Le rapport envoyé par Gérald Darmanin à Laurent Nunez synthétise les rapports des procureurs généraux sur le traitement des enquêtes relatives aux violences sexuelles sur mineurs, établis après la mort de Lyhanna, cette fillette de 11 ans violée et tuée dans le Gers par un suspect déjà visé par plusieurs plaintes sans suite. Le texte pointe également le manque de formation et de motivation des enquêteurs, submergés par leur charge de travail.
« Mister Gérald » et la réorganisation de la police
L'ANPJ rappelle les mises en garde répétées sur l'asphyxie de la filière d'investigation en France. En 2021, lors du Beauvau de la Sécurité, « Mister Gérald » était aux commandes de la réorganisation de la Sécurité publique, avec pour consigne « plus de bleu » sur le terrain. En 2024, il a mené la réforme de la gouvernance de la police nationale, qui n'a « pas permis de venir en aide aux services d'investigations chargés de la petite et moyenne délinquance » et a « considérablement affaibli l'ex police judiciaire ».
L'association souligne également qu'un rapport d'évaluation des procédures dressé en 2024 décrivait déjà « l'état d'asphyxie de l'ensemble de la chaîne pénale, laquelle comptabilisait plus de trois millions de procédures non traitées ». Ce rapport alertait notamment sur le non-traitement des viols et agressions sexuelles sur mineurs, un contentieux pourtant prioritaire.

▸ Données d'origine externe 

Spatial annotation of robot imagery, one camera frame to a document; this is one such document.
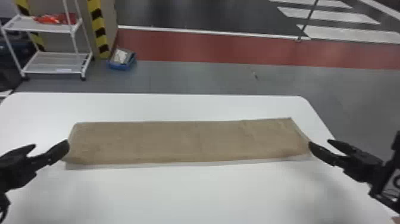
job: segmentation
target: white wall
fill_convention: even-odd
[[[15,15],[13,0],[0,0],[0,17],[11,18]]]

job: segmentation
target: blue container
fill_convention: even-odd
[[[136,53],[132,53],[132,56],[130,56],[130,60],[128,62],[128,64],[116,64],[113,63],[110,60],[107,60],[107,65],[111,68],[111,69],[115,69],[115,70],[121,70],[121,71],[126,71],[128,69],[131,68],[132,64],[136,61]]]

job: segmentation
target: yellow and black striped pole
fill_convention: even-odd
[[[100,58],[108,58],[110,56],[110,48],[105,34],[101,0],[87,0],[87,8],[92,18],[92,28],[96,37],[96,46],[99,49]]]
[[[22,15],[30,16],[28,0],[15,0],[15,3]],[[45,44],[38,33],[31,32],[30,37],[40,51],[45,51]]]

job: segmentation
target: white table
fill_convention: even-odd
[[[301,97],[21,93],[0,105],[0,154],[31,143],[32,155],[42,153],[76,122],[275,117],[292,117],[319,144],[332,138]],[[8,193],[5,223],[392,223],[367,192],[318,160],[78,170],[58,162]]]

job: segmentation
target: red object on shelf
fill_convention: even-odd
[[[59,24],[60,21],[57,19],[57,16],[54,15],[42,15],[33,18],[34,21],[37,21],[39,23],[47,23],[47,24]]]
[[[71,24],[72,25],[76,24],[76,14],[75,13],[69,13],[69,15],[70,15]],[[62,24],[68,24],[67,15],[65,13],[59,14],[58,15],[58,20]]]
[[[69,13],[71,24],[76,24],[76,14]],[[33,18],[34,21],[38,23],[46,23],[46,24],[68,24],[67,15],[65,13],[54,14],[54,15],[42,15]]]

La réponse de Gérald Darmanin
Gérald Darmanin a répondu aux critiques dimanche 9 août sur X, en publiant une note de synthèse du courrier adressé à Laurent Nunez et en défendant son bilan. « Chacun doit améliorer son process de travail, à la justice comme dans les forces de l'ordre, en regardant la réalité en face. La protection des enfants est en jeu », a-t-il écrit. Il a également ironisé sur le fait que ses détracteurs commentent « un courrier qu'on n'a pas vu ».

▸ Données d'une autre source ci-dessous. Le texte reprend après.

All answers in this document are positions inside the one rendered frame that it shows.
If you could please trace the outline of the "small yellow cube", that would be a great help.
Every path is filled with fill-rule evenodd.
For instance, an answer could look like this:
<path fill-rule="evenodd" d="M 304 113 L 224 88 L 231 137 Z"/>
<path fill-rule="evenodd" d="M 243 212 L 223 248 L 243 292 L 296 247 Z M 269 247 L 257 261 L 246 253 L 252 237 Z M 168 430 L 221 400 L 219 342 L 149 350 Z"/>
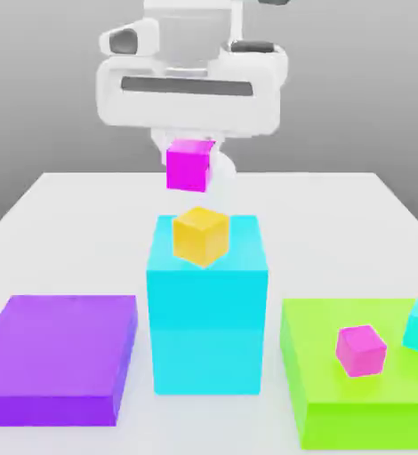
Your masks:
<path fill-rule="evenodd" d="M 173 255 L 208 267 L 229 250 L 229 216 L 195 207 L 173 219 Z"/>

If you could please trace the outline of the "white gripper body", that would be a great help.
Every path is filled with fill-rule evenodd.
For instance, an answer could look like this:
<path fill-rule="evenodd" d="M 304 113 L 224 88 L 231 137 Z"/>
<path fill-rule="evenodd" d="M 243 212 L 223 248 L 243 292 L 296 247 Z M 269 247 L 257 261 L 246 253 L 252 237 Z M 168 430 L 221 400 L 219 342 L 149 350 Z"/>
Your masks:
<path fill-rule="evenodd" d="M 274 132 L 288 73 L 285 50 L 220 51 L 206 68 L 169 68 L 153 57 L 112 56 L 96 73 L 96 103 L 108 125 L 225 137 Z"/>

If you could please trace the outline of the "small magenta cube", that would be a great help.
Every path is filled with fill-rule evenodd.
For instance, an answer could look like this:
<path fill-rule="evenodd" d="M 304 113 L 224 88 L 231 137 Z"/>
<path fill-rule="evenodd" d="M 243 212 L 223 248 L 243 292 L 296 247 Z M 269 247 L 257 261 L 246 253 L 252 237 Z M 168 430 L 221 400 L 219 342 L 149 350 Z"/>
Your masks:
<path fill-rule="evenodd" d="M 204 193 L 212 177 L 214 140 L 174 140 L 166 150 L 166 187 Z"/>

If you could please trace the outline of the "large purple box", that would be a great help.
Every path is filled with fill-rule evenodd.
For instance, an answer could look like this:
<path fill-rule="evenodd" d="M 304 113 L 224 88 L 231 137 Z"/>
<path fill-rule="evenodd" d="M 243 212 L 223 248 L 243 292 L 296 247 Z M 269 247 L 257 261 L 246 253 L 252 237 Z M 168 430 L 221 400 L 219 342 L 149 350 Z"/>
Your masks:
<path fill-rule="evenodd" d="M 133 295 L 15 295 L 0 313 L 0 427 L 113 427 Z"/>

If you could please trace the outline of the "large green box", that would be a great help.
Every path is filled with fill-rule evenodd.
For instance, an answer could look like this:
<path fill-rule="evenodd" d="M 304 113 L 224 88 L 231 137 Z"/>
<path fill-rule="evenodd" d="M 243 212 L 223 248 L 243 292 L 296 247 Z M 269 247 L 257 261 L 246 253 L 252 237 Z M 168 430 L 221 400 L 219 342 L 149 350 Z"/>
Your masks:
<path fill-rule="evenodd" d="M 402 347 L 412 299 L 284 299 L 280 347 L 305 450 L 418 450 L 418 353 Z M 341 328 L 370 324 L 387 345 L 381 374 L 349 377 Z"/>

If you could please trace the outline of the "large cyan box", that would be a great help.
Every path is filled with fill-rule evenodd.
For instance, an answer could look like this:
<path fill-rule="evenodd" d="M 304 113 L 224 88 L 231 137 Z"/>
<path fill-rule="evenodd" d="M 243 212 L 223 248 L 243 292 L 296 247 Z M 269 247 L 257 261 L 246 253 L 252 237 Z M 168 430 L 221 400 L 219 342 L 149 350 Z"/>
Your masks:
<path fill-rule="evenodd" d="M 257 395 L 269 268 L 254 216 L 230 220 L 229 252 L 201 268 L 173 256 L 161 215 L 146 268 L 154 390 L 159 395 Z"/>

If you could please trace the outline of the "small pink cube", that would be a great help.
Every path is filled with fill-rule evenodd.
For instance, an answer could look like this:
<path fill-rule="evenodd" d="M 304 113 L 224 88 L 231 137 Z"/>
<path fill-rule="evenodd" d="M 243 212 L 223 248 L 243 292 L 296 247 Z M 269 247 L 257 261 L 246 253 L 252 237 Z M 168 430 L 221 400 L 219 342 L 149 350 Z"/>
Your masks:
<path fill-rule="evenodd" d="M 345 327 L 339 330 L 335 354 L 351 378 L 380 374 L 387 345 L 371 325 Z"/>

Des solutions proposées par l'ANPJ
Pour l'ANPJ, une « véritable réforme de fond » est nécessaire. Elle propose la création d'une « direction générale de la police judiciaire renforcée en effectifs » et s'appuyant sur « un véritable service de renseignement criminel opérationnel ». L'association estime que « ne pas vouloir améliorer le service public de la justice, et donc des services d'enquête, n'est pas à la hauteur de la lutte contre les violences sexuelles faites aux enfants ».

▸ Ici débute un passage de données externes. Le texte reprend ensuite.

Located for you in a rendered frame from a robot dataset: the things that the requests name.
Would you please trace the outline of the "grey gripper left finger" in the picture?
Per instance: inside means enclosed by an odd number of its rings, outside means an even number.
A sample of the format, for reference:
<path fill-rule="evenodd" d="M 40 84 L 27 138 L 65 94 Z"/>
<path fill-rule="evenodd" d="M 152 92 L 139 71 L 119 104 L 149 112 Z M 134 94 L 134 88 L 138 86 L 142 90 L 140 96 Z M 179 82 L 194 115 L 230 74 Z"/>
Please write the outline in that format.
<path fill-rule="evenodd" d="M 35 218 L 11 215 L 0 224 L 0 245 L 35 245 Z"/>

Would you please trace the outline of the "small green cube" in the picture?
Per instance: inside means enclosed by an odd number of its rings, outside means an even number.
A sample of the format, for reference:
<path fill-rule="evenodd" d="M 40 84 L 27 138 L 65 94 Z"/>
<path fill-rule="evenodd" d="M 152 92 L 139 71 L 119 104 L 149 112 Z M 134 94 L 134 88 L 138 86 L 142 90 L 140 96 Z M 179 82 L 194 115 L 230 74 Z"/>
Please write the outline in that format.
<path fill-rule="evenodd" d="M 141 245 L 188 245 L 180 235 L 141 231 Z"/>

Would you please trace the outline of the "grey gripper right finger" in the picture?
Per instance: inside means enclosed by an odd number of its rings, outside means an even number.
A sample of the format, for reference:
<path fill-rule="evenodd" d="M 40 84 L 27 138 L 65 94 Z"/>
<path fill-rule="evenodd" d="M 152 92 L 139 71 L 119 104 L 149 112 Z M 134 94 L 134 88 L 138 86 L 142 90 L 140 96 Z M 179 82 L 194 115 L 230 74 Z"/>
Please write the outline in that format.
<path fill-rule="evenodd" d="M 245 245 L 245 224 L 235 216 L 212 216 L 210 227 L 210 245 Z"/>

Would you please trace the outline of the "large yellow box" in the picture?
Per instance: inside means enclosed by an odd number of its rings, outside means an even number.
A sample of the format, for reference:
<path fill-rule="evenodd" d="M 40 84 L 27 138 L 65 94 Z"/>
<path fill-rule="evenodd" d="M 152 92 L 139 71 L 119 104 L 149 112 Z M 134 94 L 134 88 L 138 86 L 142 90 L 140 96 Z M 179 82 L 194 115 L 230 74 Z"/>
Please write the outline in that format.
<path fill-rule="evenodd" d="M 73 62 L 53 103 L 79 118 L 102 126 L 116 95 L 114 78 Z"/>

Cette affaire intervient dans un contexte tendu, alors que plusieurs affaires de violences sexuelles sur mineurs ont mis en lumière les défaillances du système judiciaire. Après la mort de Lyhanna, des magistrats de Montpellier ont également publié une motion au vitriol dénonçant « l'aveuglement persistant du ministère de la Justice » et le « discrédit » qui en découle. Le procureur de Béziers a, de son côté, créé une section spéciale pour traiter les 600 enquêtes pour violences sexuelles sur mineurs en cours dans son ressort.